You’re right that it is definitely following a formula and it’s a pretty straightforward one. What sets this kind of music apart? It’s gotta be dancey, it’s gotta be fun, and for some reason it’s gotta have deep but also completely universal lyrical content. And mimicking the US market is such a trap, though I totally get why they might do it. Ryan needs to stand up and stand out! How do you view his prospects?

Hussein: I actually ended up catching his set at this launch party for MTV Brand New, which is this thing where they take eight Australian acts and two New Zealand ones and have people vote for them via Twitter and then MTV somehow helps to launch their careers.

It was really just one of those schmoozy industry events, which ultimately feel pretty out of touch. Some guy from MTV Australia was the presenter and he seemed quite proud of the “In James Franco We Trust” t-shirt he was wearing. That same guy made the crowd spend three minutes watching a video of MAALA (the other New Zealander in the competition) performing on TV, even though we were all there waiting for him to actually play in front of us.
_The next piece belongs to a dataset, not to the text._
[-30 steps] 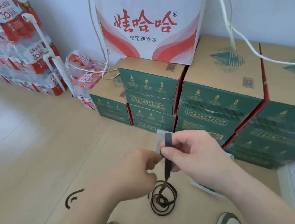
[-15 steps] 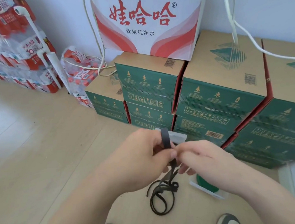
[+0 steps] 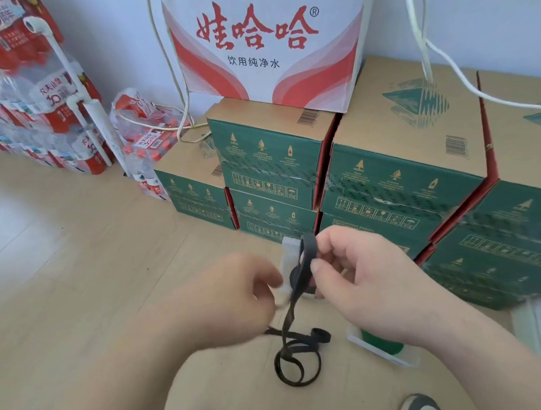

Anyway, MAALA did his three songs in like 10-15 minutes and then Ryan Enzed came on stage and played for at least an hour, maybe longer (I called it a night once the sausage rolls ran out). It was just a DJ set too. I’m not sure he even played any of his own songs; it was just sped-up remixes of Get Lucky or Barbra Streisand or whatever.

The fact that both Ryan and Enzed and MAALA are both signed to major record labels (Warner and Sony, respectively) and still need to take part in a competition like this should tell you everything you need to know about the New Zealand music industry at the moment.

Katie: That sounds truly bizarre. Mind you, if you combine that event, the NZ On Air funding, the major label, and the fact that no one forcefully dragged Ryan off stage after 40 minutes (the longest period of time anyone should ever do anything) then he must have some star power in there somewhere.

Who knows, maybe we’ll find love in a hopeless place.